WORK ORDER
Reproduce the section of the listing that begins at the line containing "(516, 294) = (325, 143)" and finishes at the line containing "(437, 105) = (295, 30)". Include both end lines and nothing beyond them.

EXCERPTED DATA
_ _ _ _ _
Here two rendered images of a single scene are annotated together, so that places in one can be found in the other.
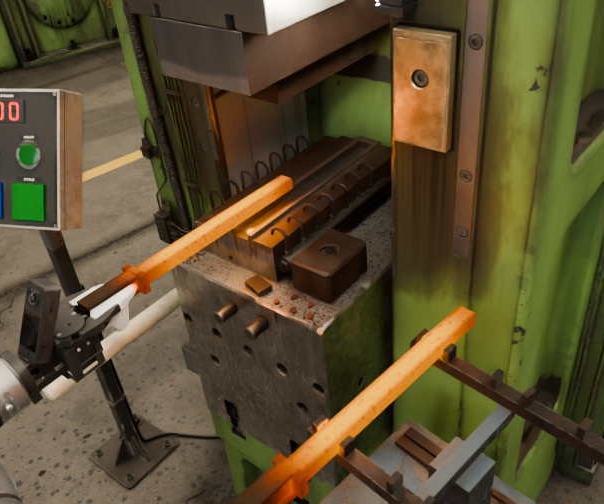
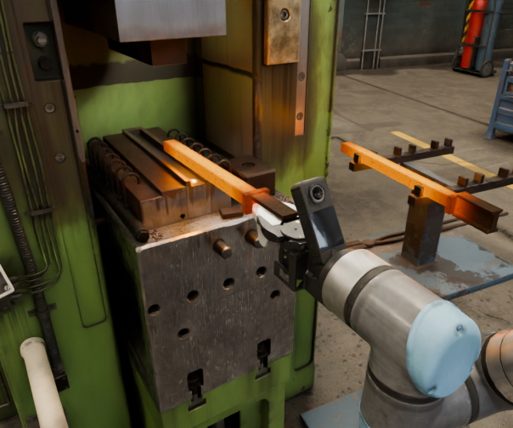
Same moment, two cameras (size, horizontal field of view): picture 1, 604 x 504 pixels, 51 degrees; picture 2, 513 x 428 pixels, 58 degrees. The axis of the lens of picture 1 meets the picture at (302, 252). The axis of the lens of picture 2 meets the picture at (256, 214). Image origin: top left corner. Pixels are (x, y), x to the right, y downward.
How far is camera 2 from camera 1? 1.13 m
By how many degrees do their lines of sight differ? 62
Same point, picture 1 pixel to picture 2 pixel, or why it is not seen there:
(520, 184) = (325, 70)
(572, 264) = not seen: hidden behind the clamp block
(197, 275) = (179, 240)
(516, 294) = (325, 143)
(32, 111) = not seen: outside the picture
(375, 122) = (115, 121)
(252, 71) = (222, 14)
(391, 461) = not seen: hidden behind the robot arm
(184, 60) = (155, 18)
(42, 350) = (341, 239)
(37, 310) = (326, 202)
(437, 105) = (295, 30)
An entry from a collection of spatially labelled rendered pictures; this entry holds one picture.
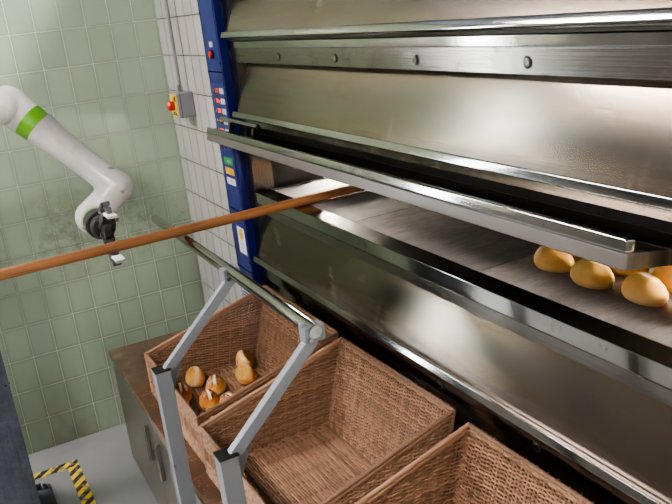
_ _ _ _ _
TASK RESULT
(516, 294) = (325, 143)
(32, 111) = not seen: outside the picture
(375, 122) = (115, 121)
(252, 71) = (222, 14)
(391, 461) = not seen: hidden behind the robot arm
(184, 60) = (155, 18)
(42, 350) = (341, 239)
(37, 310) = (326, 202)
(437, 105) = (295, 30)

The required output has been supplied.